À l’occasion de la fête de Notre-Dame de Fatima, Monseigneur Christophe Dufour, archevêque du diocèse d’Aix et Arles, a célébré la messe auprès de la communauté catholique d’origine portugaise, aux Milles (13).

A l’occasion de cette fête de Notre Dame de Fatima, chers amis de la communauté portugaise de notre diocèse, je voudrais poser une question grave : Est-ce que le christianisme, peut disparaître en Europe ? Cette question a été posée à un américain de passage en France, auteur d’un livre intitulé « Comment être chrétien dans un monde qui ne l’est plus ? »

Le christianisme peut-il disparaître en France ? Au Portugal ? Oui, le christianisme peut disparaître. Mais non, nous ne laisserons pas disparaître le christianisme. Et nous demandons aujourd’hui à Notre Dame de Fatima de prier pour nous à cette intention.

Je poserai trois questions :

  • A quoi pensait Marie au pied de la croix ?
  • A quoi pensait Marie à Fatima le 13 mai 1917 ?
  • A quoi pense Marie aujourd’hui en ce 13 mai 2018 ?

L’évangile de la fête de ND de Fatima nous fait rejoindre Marie au pied de la croix. Elle pleure son fils agonisant. Son cœur de maman est crucifié, il saigne. « Un glaive te transpercera l’âme » avait prophétisait le vieux Siméon. A vue humaine, c’est l’échec de la mission du Christ. Le diable a gagné. Marie pourrait désespérer. Mais non ! Elle se souvient des paroles de Jésus : « Le Christ doit souffrir beaucoup, il doit mourir, mais il ressuscitera le troisième jour ». Elle se souvient de la parole de l’ange Gabriel : « Rien n’est impossible à Dieu ». Et elle croit. Mon fils, que tout cela se passe comme tu l’as dit. La mort sur la croix n’est pas le dernier mot. Puisqu’il l’a dit, il sera relevé de la mort. A quoi pense Marie au pied de la croix ? Oui, elle pleure, mais elle n’a pas perdu la foi. Elle croit en son fils Jésus, elle croit dans la puissance de l’amour de Dieu qui ressuscitera Jésus d’entre les morts.

A quoi pense Marie à Fatima le 13 mai 1917 ? Le Portugal s’apprêtait à entrer en guerre. Toutes les familles tremblaient de peur. La guerre avait déjà fait des millions de morts, toute la jeunesse de France avait été décimée. Marie pleurait la bêtise des hommes. Marie pleurait la souffrance des familles. Dans les yeux de Notre Dame de Fatima, saint François et sainte Jacinthe de Fatima ont vu les larmes dans les yeux de Marie, ils ont vu la couronne d’épines dans son cœur immaculé. Ils ont vu une maman pleurer ses fils. Et ils ont cherché à consoler Marie. Et que leur a dit Marie ? « Priez, priez, priez, offrez votre vie pour la conversion des pécheurs ».

A quoi pense Marie aujourd’hui, en ce 13 mai 2018 ? Elle pleure encore. Ils ont oublié mon fils. Marie voit les catholiques de France, les catholiques de Provence, et elle pleure parce qu’ils vivent sans Dieu, parce qu’elle voit mourir la foi chrétienne. Elle pleure parce que de graves menaces pèsent sur notre monde, de graves injustices creusent le fossé entre les riches et les pauvres, l’égoïsme des uns fait le malheur des autres.

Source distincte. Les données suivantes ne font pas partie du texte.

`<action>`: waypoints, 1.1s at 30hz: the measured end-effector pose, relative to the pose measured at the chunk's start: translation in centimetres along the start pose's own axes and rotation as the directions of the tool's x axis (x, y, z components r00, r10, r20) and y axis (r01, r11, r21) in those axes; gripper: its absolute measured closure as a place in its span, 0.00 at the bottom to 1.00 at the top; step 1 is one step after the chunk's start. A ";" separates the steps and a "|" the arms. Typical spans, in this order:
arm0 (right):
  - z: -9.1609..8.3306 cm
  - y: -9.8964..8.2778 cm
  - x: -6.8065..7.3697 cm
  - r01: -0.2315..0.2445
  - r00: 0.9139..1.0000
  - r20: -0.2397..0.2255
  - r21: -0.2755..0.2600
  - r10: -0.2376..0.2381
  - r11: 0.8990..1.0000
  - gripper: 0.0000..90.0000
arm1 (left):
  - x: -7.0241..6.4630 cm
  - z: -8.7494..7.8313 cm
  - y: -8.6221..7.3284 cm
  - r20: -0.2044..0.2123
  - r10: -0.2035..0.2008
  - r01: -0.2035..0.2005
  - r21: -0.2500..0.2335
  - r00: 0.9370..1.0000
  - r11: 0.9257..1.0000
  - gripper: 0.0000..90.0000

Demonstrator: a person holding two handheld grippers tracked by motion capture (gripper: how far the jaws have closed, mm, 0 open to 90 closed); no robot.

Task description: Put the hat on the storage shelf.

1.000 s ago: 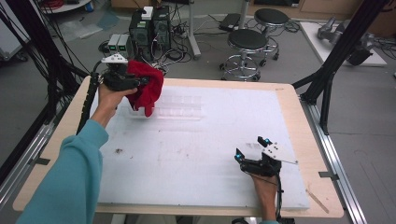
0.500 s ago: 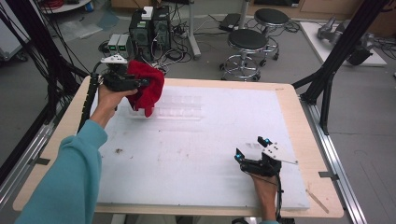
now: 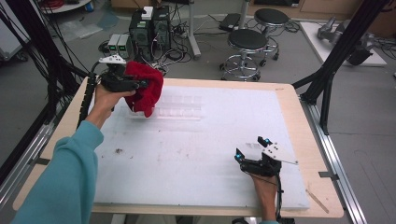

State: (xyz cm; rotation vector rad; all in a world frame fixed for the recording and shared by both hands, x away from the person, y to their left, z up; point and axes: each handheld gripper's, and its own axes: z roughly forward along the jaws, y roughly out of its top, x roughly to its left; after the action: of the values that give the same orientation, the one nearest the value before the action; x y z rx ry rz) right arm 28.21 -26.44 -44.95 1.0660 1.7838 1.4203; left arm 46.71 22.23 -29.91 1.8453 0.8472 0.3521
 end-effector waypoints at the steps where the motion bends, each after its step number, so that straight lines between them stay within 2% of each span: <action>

Frères et sœurs, vous n’avez pas oublié Marie, vous êtes venus la fêter, l’honorer et la prier. Bravo ! Ecoutez-la. Ecoutez Notre Dame de Fatima vous dire ce qu’elle disait à Francesco, Jacintha et Lucia : « Voulez-vous vous offrir à Dieu… en acte de réparation pour les péchés… et… pour la conversion des pécheurs… Récitez le chapelet tous les jours afin d’obtenir la paix pour le monde et la fin de la guerre. Sacrifiez-vous pour les pécheurs ».

Chers amis, ravivons la ferveur de notre prière, de notre foi chrétienne et de notre amour pour le Christ. Ravivons en nous le désir que le nom de Jésus soit connu et aimé. Nous ne pouvons pas laisser mourir le christianisme. Nous avons la responsabilité de témoigner du Christ. C’est une mission impossible. Mais Marie nous rappelle les dernières paroles du Christ : « Vous recevrez une force, l’Esprit saint viendra sur vous, vous serez mes témoins jusqu’aux extrémités de la terre ». C’est ma prière avec vous aujourd’hui, frères et sœurs, ma prière à Notre Dame de Fatima : « Prie pour nous Marie, pour que nous n’ayons pas peur de témoigner de notre foi chrétienne, de notre amour pour le Christ ». AMEN.